Our ARES Awards Luncheon on Tuesday was a time of great food and fellowship, and thanks to Steve Laposa, we began the lunch with remarks from Denver Mayor Michael Hancock. Later we recognized some outstanding members of our organization with research, service, and lifetime achievement awards. The business meeting that afternoon saw a lively and fun-spirited election that even included a coin flip to break a tie vote for a position on the ARES board of directors.
Thanks to the slightly cool weather and the ambiance of the hotel, we had very large crowds at each of our social events. The Wednesday and Thursday receptions in the Brown Palace Lobby along with the Friday reception at Ellington’s were some of the best we have ever had at a meeting, and the Future Leaders of ARES (FLARES) meeting and social hour in the lobby on Friday was a huge success. I appreciate Jeremy Gabe (University of South Australia Business School) and Reid Cummings (University of South Alabama) for organizing the FLARES event.

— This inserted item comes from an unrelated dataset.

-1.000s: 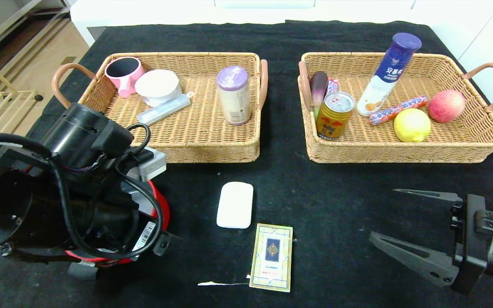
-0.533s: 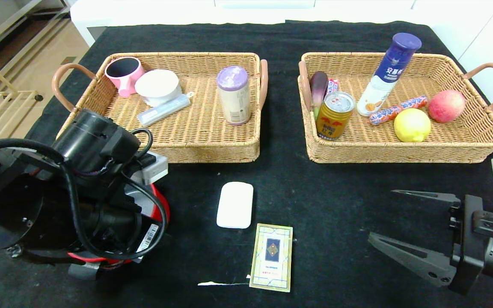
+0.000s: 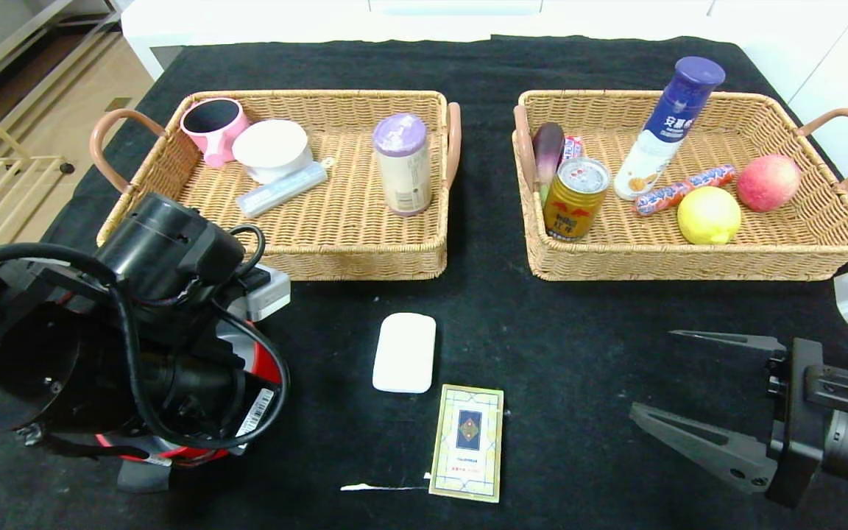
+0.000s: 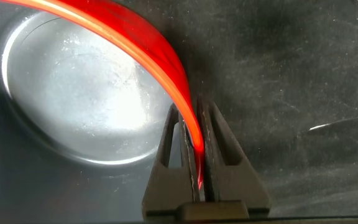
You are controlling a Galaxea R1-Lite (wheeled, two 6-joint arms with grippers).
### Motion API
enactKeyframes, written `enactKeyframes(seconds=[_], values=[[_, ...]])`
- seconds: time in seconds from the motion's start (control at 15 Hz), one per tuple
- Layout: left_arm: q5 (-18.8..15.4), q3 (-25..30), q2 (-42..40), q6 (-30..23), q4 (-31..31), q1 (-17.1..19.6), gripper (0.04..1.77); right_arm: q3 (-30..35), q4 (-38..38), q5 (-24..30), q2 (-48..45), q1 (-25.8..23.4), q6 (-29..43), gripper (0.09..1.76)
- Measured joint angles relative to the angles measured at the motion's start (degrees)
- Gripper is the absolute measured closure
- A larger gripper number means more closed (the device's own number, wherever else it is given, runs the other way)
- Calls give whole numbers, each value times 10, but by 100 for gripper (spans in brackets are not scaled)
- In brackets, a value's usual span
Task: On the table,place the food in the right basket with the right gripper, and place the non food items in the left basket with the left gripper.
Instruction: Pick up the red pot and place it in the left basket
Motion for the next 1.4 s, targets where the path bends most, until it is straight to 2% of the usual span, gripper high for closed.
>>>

In closing, it should be noted that an event of this magnitude takes a team effort. ARES has a strong support team involved with planning, marketing, registration, and all the tasks required that happen before the meeting, and the hotel staff works late hours before, during, and after our visit. Thus, I want to express my appreciation to my committee co-chair and vice program chair, Ken Johnson (Florida Atlantic University) for his support through the process, Steve Pyhrr and Melissa Miller (Kennedy Wilson) for their assistance with planning conference events and talking me through problems when they arose, and former ARES program chairs Steve Laposa, Bill Hardin, David Harrison, and Mike Siler for encouraging words when I needed them.
Diane Quarles (Clemson University) and her sister Sue Kirby worked tirelessly on registrations, e-mail blasts, and organizing other logistics for the meeting, and I also thank two of my staff at Mississippi State University, Carol Young and Wilma Peterson, for their assistance and support at the meeting. I also appreciate Art Schwartz and Mindy Yarling (ARES Meeting Planners) for their work with the hotel and organizing the outstanding F+B selections we enjoyed this week. Speaking of the hotel, I want to specifically thank Christin Kruczek and the staff at the Brown Palace Hotel and Spa for working with ARES to make this meeting successful. Finally, although this is not an exhaustive list, I also truly appreciate Evelyn Gosnell (Conference Management System), Mark Sunderman (ARES Website–University of Memphis), Susan Thrall (Newsletter), Cathy Coleman (Graphic Design), and Tom Springer (ARES Secretary–Clemson University) for their assistance with the 2016 ARES Meeting.
I look forward to seeing everyone at the 33rd Annual ARES Meeting at the Coronado Island Marriott Resort and Spa in San Diego, California, April 4-8, 2017.